> **What you should do**: Given the material below, output exactly the lines from the line with "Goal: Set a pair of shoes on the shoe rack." to the line with "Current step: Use", both ends included, and no other lines.

> **Records for processing**:
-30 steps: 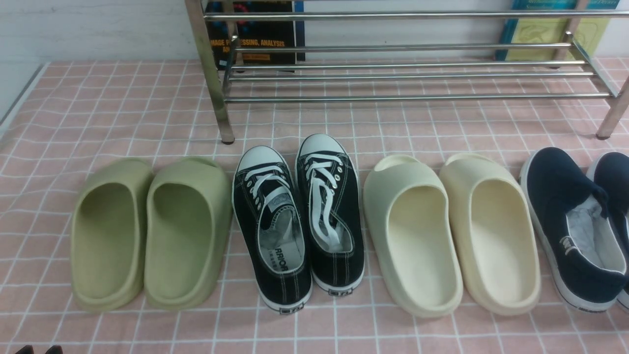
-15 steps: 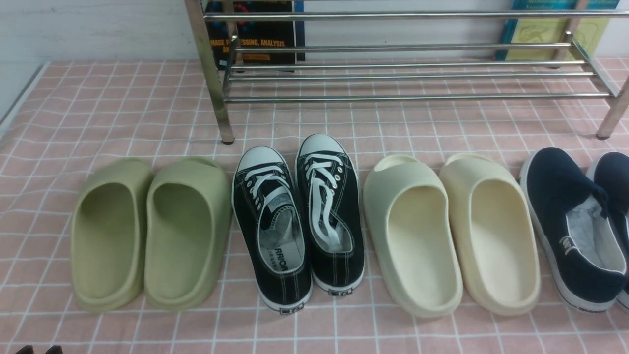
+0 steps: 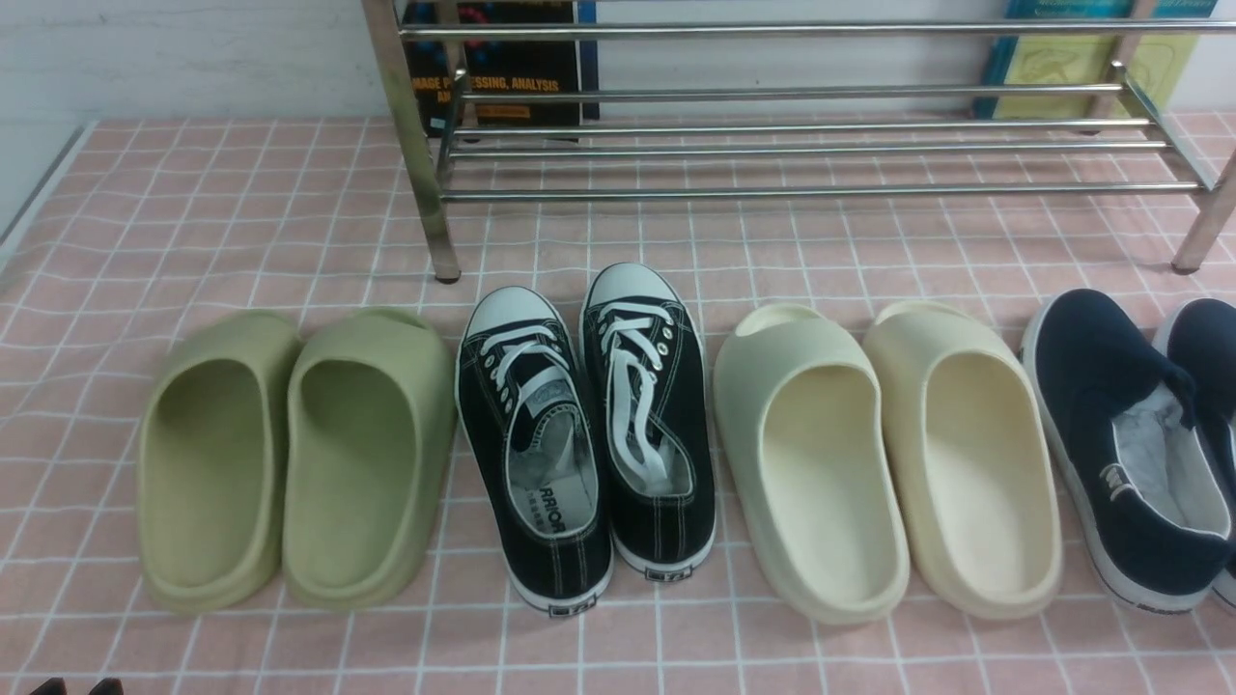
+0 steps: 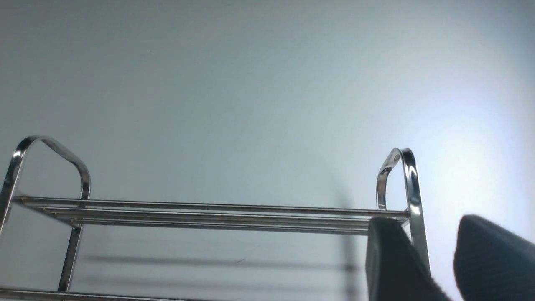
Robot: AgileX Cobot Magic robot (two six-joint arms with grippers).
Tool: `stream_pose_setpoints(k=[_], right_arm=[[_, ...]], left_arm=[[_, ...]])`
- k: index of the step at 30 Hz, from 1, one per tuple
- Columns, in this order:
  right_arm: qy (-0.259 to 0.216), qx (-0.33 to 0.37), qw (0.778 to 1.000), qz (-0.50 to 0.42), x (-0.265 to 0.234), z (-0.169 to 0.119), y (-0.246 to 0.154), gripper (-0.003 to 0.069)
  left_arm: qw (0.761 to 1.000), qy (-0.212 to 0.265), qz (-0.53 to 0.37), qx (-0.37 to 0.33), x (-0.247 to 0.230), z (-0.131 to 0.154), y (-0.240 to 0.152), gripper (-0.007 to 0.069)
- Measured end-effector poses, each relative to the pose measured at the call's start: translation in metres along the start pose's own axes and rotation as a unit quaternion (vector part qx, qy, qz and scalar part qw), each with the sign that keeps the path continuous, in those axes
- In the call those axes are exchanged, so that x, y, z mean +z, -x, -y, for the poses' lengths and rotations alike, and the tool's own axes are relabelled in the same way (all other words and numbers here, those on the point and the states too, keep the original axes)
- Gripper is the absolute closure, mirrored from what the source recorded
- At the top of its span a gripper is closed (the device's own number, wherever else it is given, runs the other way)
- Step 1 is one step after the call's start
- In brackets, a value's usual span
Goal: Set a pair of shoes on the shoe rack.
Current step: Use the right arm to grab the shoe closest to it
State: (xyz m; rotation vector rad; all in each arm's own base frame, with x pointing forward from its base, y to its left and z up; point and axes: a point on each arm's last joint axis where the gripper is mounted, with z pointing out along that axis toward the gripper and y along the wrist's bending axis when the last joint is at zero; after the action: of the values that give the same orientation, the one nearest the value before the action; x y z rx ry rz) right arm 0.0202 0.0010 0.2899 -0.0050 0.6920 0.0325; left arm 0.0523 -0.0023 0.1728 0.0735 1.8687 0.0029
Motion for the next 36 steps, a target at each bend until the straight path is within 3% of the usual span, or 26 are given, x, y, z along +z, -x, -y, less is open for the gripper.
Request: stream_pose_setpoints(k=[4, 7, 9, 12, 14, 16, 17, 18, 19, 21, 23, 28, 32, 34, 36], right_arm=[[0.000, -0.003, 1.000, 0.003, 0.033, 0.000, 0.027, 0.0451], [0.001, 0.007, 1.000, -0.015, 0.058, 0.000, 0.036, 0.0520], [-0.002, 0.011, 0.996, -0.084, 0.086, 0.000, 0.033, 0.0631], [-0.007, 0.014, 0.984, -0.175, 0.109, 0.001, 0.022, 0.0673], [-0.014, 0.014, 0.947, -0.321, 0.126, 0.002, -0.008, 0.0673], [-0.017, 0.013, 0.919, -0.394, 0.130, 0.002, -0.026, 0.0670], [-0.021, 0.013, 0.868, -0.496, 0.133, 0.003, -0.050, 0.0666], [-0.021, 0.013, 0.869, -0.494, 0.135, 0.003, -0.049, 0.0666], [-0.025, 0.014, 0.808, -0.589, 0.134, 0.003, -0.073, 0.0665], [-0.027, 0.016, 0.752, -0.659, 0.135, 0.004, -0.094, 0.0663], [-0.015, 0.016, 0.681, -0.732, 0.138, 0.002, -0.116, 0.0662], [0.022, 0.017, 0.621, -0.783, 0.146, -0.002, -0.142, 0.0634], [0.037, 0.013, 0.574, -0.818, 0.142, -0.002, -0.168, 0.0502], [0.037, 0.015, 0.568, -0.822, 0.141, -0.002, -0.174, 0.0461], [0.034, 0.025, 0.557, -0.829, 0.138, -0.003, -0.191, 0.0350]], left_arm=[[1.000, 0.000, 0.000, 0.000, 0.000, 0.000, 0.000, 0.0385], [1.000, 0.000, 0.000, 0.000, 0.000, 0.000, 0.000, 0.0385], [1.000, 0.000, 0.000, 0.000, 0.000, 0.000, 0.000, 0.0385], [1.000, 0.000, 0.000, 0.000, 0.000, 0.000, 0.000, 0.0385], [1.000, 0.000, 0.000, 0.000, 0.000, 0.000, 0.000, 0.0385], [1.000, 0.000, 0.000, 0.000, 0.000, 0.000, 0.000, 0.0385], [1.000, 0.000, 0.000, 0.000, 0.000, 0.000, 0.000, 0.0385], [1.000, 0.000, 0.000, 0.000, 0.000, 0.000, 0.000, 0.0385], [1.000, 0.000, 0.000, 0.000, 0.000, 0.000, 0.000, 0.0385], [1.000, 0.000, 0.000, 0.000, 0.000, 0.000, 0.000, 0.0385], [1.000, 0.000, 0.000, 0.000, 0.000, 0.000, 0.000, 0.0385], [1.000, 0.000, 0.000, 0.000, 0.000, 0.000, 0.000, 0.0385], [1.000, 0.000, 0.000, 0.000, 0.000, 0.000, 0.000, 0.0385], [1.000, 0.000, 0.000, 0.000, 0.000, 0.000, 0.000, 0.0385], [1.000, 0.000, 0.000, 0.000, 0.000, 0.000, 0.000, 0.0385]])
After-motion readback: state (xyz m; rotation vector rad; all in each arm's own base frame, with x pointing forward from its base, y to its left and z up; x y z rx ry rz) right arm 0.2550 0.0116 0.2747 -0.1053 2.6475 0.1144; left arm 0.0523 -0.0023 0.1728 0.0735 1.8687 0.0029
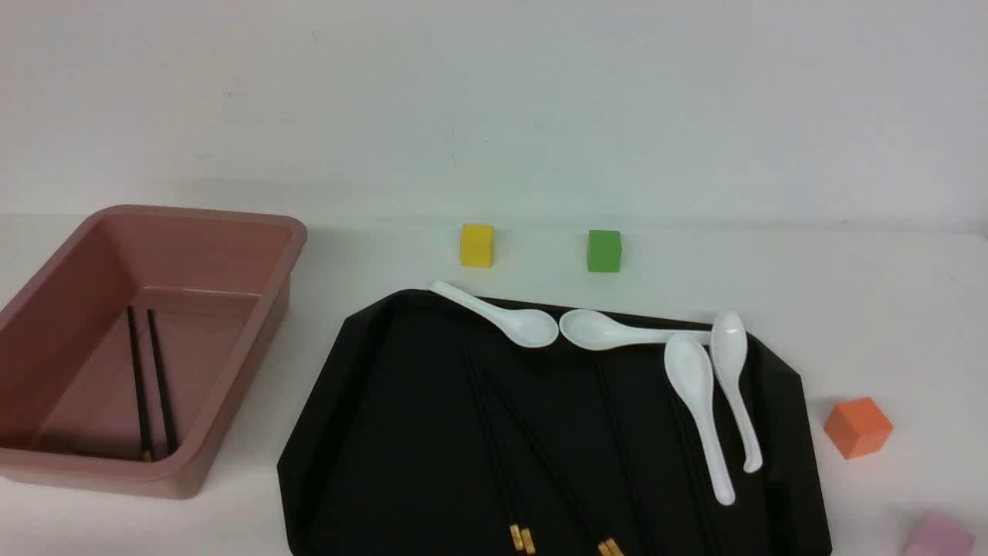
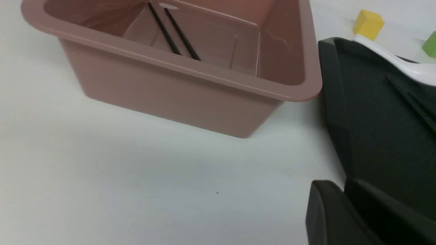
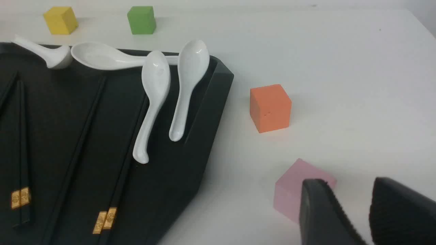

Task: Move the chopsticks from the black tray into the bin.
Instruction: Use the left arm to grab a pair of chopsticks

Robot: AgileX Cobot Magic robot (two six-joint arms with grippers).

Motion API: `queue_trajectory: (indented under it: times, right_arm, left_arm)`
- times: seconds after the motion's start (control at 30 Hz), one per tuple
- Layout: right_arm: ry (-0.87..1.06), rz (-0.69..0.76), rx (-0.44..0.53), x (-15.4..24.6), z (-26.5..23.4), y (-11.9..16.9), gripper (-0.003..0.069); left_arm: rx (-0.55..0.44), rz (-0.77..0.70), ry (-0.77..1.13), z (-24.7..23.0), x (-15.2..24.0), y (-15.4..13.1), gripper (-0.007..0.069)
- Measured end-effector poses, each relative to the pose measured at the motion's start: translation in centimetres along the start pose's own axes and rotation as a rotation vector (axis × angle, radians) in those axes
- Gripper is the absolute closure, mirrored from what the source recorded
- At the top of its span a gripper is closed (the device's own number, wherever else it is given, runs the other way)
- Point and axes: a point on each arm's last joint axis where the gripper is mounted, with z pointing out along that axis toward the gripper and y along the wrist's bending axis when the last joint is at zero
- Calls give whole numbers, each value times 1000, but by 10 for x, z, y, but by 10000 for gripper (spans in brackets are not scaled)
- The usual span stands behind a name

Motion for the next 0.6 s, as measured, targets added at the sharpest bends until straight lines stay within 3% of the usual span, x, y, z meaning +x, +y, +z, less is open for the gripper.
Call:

> **Task answer**:
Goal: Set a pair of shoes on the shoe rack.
Current step: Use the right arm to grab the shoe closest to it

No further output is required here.